→ **EXERCISE**
If a line in the data has the string "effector", please show it.

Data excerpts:
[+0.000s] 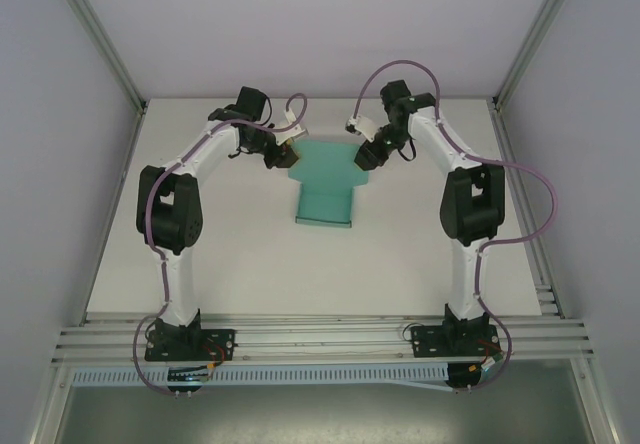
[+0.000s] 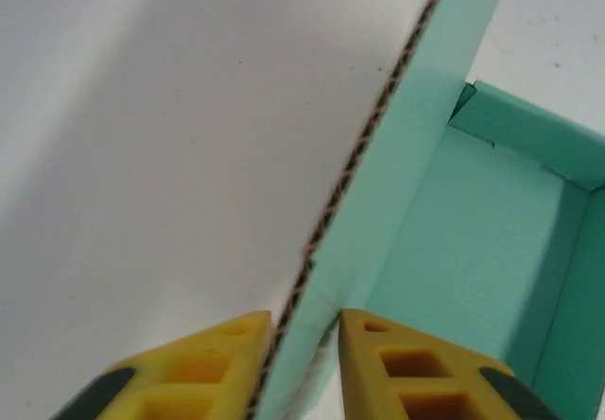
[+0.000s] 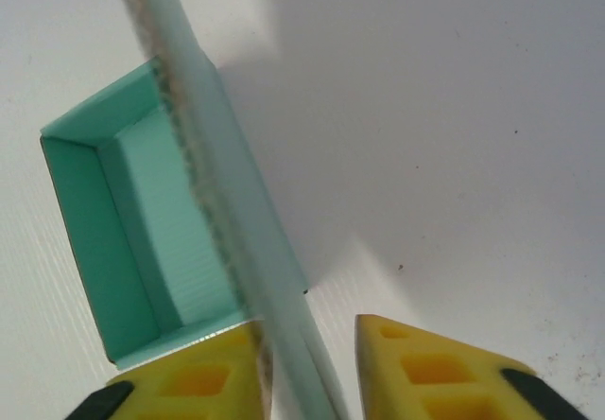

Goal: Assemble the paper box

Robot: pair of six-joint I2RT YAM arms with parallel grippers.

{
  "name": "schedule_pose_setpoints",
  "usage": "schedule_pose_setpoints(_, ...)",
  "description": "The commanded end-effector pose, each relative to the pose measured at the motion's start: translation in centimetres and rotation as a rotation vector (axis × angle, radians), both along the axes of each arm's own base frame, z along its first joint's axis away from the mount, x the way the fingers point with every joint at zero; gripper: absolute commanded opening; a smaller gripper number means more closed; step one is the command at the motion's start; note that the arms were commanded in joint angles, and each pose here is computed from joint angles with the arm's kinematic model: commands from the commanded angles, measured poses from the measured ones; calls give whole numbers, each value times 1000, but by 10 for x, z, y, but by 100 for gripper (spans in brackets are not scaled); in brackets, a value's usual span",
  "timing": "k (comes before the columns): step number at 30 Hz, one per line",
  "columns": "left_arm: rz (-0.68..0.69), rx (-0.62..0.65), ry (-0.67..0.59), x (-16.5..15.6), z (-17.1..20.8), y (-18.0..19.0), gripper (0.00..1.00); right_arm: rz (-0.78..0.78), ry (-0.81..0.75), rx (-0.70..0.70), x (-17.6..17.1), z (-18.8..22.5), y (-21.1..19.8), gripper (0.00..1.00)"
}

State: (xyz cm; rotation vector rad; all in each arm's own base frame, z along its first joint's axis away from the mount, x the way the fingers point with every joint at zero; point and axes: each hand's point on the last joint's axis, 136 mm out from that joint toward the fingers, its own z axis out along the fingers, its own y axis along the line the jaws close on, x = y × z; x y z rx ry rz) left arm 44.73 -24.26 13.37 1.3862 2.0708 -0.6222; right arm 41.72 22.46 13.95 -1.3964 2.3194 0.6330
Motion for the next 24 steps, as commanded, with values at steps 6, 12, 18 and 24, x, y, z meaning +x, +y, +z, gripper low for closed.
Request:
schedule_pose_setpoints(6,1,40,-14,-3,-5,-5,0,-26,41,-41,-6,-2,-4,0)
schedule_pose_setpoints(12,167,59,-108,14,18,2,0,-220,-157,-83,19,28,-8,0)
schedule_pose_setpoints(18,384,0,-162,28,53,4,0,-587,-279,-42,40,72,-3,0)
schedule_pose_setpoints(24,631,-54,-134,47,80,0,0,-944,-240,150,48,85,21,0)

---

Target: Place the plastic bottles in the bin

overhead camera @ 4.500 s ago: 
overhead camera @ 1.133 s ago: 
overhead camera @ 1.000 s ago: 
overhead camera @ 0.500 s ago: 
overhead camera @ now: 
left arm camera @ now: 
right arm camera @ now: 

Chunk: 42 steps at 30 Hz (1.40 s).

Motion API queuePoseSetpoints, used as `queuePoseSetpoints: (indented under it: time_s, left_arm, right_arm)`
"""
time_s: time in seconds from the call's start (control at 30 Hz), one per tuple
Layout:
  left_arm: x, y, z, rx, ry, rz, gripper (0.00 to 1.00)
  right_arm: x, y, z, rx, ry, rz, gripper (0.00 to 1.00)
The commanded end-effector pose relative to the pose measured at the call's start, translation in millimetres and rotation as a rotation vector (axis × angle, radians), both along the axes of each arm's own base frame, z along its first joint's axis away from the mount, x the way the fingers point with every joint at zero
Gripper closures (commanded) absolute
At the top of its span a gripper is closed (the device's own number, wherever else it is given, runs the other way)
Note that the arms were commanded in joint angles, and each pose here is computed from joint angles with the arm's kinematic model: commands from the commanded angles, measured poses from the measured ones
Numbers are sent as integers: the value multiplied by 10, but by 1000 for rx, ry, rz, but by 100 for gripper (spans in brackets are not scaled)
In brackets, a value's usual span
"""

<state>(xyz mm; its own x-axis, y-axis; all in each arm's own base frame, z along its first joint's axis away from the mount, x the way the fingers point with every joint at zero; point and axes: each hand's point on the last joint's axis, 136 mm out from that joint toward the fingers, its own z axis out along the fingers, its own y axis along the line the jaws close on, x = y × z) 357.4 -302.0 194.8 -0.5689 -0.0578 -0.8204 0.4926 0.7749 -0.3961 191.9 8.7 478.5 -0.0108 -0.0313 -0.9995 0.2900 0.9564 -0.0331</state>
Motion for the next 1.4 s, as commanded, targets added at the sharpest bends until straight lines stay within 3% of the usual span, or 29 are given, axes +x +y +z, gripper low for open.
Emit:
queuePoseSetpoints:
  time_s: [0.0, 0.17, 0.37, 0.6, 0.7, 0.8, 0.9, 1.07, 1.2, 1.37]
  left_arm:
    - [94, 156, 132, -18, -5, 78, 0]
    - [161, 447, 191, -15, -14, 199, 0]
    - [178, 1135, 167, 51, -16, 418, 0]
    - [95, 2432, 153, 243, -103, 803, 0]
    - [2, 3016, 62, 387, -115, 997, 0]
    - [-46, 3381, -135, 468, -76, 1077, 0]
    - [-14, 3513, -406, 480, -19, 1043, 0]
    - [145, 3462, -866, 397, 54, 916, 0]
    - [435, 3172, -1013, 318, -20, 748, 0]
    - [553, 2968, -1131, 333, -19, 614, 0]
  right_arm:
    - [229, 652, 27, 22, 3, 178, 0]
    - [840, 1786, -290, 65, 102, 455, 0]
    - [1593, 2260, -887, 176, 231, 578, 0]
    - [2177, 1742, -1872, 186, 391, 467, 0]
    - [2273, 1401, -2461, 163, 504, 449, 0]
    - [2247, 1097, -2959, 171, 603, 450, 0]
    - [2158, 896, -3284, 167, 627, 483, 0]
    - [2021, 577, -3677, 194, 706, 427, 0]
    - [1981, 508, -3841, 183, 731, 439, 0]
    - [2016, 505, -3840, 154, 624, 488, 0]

→ **SOLUTION FOR THIS TASK**
  "description": "The commanded end-effector pose, each relative to the pose measured at the motion's start: translation in centimetres and rotation as a rotation vector (axis × angle, radians), both along the axes of each arm's own base frame, z along its first joint's axis away from the mount, x the way the fingers point with every joint at zero; gripper: absolute commanded opening; a smaller gripper number means more closed; step one is the command at the motion's start; note that the arms were commanded in joint angles, and each pose here is computed from joint angles with the arm's kinematic model: commands from the commanded angles, measured poses from the measured ones; calls give whole numbers, each value times 1000, but by 10 for x, z, y, but by 100 for gripper (spans in brackets are not scaled); in brackets, a value's usual span",
The commanded end-effector pose relative to the pose measured at the call's start, translation in millimetres and rotation as a rotation vector (axis × angle, radians), both along the axes of each arm's own base frame, z along its first joint's axis away from the mount, x the way the fingers point with every joint at zero

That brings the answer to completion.